Keller @ Large: Snow Storm Politics

BOSTON (CBS) - Wow, snowstorm politics can really escalate fast, can't it?

One minute we're enduring the reality of winter together, one community committed to helping each other through it.

OK, some of us are.

The next, we're at each other's throats – or at least the throats of our civic leaders – over storm-related slights, real or imagined.

Listen to Jon's commentary

 

Believe me, I am fully supportive of public backlash when government response to a storm is flawed. Plowing the roads is the bare minimum we expect for our tax dollars, and when they blow it, blowback seems appropriate, especially when they try to spin their way out of it.

For a clinic on how not to handle it, watch the video of New York City Mayor Bill Di Blasio and his plow guy claiming people on the Upper East Side who didn't get plowed out had just misread some maps, inconveniently placed alongside video of their unplowed streets.

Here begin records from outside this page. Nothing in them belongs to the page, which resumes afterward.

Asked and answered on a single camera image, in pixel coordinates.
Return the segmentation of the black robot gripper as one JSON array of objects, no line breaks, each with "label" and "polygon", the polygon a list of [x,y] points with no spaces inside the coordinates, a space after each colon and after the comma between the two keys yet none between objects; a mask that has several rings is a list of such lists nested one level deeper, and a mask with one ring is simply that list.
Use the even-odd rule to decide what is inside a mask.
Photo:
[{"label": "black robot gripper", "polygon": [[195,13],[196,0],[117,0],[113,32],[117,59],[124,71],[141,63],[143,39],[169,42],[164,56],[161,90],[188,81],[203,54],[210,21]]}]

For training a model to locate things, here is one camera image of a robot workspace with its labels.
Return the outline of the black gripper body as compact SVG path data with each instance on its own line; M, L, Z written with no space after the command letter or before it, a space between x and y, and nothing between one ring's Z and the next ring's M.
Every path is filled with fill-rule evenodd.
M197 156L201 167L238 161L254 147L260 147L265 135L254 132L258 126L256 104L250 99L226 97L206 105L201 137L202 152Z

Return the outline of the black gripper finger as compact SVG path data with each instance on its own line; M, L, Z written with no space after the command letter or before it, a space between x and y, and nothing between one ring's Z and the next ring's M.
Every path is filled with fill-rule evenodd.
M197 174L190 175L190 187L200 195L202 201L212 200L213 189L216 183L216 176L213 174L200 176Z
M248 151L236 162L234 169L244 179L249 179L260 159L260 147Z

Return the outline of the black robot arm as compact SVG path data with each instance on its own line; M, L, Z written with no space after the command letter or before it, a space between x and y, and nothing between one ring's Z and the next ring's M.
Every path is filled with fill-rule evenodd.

But I have to draw the line at some of the more severe scorn being directed at local officials who made the call to cancel school on the eve of the storm in places where the storm underperformed.

Boston Mayor Marty Walsh cited the risk of slippery roads and the need for working parents to have time to make child-care arrangements as his reasons for calling it early, and who can argue with him?

It's a rare community than can, as Wellesley did, wait until early morning before deciding on the snow day, confident that local parents have the resources to quickly adjust.

Maybe we're all a little stressed over this nasty winter.

Green tea, neck massages, and naps are due all around.